[[ MATERIAL PROVIDED open ]]

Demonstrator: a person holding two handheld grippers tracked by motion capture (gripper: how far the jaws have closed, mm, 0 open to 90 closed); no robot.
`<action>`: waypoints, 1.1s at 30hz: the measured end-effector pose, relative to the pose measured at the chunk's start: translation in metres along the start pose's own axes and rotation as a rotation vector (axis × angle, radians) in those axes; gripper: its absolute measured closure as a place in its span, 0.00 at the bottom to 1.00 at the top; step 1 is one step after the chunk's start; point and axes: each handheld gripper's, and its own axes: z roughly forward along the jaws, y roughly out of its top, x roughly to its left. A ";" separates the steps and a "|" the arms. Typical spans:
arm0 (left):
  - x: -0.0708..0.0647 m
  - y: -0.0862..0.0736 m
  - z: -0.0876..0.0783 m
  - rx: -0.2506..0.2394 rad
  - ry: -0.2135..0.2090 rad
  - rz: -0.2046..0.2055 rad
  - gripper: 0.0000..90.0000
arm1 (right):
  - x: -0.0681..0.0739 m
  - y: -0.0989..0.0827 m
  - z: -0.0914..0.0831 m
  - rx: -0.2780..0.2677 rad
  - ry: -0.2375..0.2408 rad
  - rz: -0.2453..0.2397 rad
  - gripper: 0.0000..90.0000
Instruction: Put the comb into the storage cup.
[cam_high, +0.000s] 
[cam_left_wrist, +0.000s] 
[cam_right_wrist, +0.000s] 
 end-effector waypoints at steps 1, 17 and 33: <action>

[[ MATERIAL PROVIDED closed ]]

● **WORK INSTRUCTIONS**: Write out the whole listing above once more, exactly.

● **SOLUTION TO THE PROBLEM**:
Demonstrator: a person holding two handheld grippers tracked by motion capture (gripper: how far the jaws have closed, mm, 0 open to 90 closed); no robot.
`<action>`: waypoints, 1.1s at 30hz: the measured end-effector pose, relative to the pose measured at the chunk's start: translation in metres along the start pose's own axes and rotation as a rotation vector (axis × angle, radians) in those axes; gripper: its absolute measured closure as a place in its span, 0.00 at the bottom to 1.00 at the top; step 1 is one step after the chunk's start; point and axes: each handheld gripper's, and its own axes: z roughly forward along the jaws, y roughly out of its top, x roughly to its left. A ";" separates the steps and a "|" the arms. Typical spans:
arm0 (left):
  - x: -0.0708..0.0647 m
  - y: -0.0862..0.0736 m
  - z: -0.0876..0.0783 m
  - rx: -0.2506..0.2394 rad
  - ry: -0.2135..0.2090 rad
  - rz: -0.2046..0.2055 rad
  - gripper: 0.0000..90.0000
arm1 (right):
  - x: -0.0681..0.0739 m
  - y: -0.0989..0.0827 m
  - z: -0.0914..0.0831 m
  - rx: -0.2780..0.2677 rad
  - ry: -0.2375..0.2408 rad
  - rz: -0.2453..0.2397 rad
  - gripper: 0.0000..90.0000
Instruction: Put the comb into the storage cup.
[cam_high, +0.000s] 
[cam_left_wrist, +0.000s] 
[cam_right_wrist, +0.000s] 
 end-effector waypoints at steps 1, 17 and 33: <action>

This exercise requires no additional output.